» About this task: Return only the tail of the data below, word for word: the line with "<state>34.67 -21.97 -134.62" and each line after it through the final one.

═════ Recorded information ═════

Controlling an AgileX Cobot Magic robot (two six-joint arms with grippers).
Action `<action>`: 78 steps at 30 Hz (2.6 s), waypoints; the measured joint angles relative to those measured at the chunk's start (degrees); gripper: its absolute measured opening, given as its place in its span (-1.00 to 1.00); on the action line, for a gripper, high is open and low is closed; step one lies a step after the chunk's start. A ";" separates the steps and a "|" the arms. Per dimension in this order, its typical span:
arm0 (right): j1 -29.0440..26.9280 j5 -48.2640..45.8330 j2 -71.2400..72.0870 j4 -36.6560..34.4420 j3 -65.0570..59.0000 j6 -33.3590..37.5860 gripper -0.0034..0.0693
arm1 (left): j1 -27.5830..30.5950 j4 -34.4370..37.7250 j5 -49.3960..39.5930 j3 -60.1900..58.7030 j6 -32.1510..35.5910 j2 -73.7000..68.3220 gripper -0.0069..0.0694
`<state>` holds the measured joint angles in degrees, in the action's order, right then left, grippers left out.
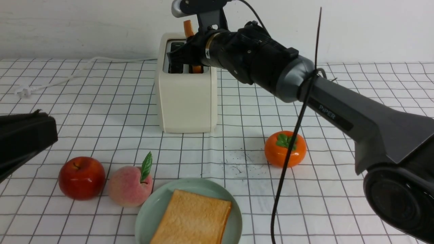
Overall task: Take toasted bread from bread machine on white checkered table place on plate.
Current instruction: 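Grasp the toast slice in the toaster and pull it up out of the slot with the right gripper, then place the held slice of bread on top of the slice on the plate with the right gripper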
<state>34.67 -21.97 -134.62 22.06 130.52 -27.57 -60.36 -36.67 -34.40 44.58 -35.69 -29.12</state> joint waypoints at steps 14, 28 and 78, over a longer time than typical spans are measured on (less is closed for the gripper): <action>5.12 -1.76 14.21 -0.18 0.05 0.89 -0.58 | 0.00 -0.51 -1.46 0.00 0.00 0.00 -0.85; 11.85 -49.53 36.17 -18.00 -5.53 26.09 -0.59 | 0.00 0.46 -11.02 0.00 0.00 0.00 -0.84; -10.63 -28.08 34.95 -57.09 -55.46 44.96 0.28 | 0.00 10.80 -25.53 0.00 -0.22 0.00 -0.83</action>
<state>24.04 -50.05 -99.67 -35.03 75.07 17.39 -60.36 -25.87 -59.93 44.58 -35.91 -29.12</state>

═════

» Expected answer:
<state>34.67 -21.97 -134.62 22.06 130.52 -27.57 -60.36 -36.67 -34.40 44.58 -35.69 -29.12</state> joint waypoints at steps 14, 28 and 78, over a longer time than typical spans are measured on (less is closed for the gripper): <action>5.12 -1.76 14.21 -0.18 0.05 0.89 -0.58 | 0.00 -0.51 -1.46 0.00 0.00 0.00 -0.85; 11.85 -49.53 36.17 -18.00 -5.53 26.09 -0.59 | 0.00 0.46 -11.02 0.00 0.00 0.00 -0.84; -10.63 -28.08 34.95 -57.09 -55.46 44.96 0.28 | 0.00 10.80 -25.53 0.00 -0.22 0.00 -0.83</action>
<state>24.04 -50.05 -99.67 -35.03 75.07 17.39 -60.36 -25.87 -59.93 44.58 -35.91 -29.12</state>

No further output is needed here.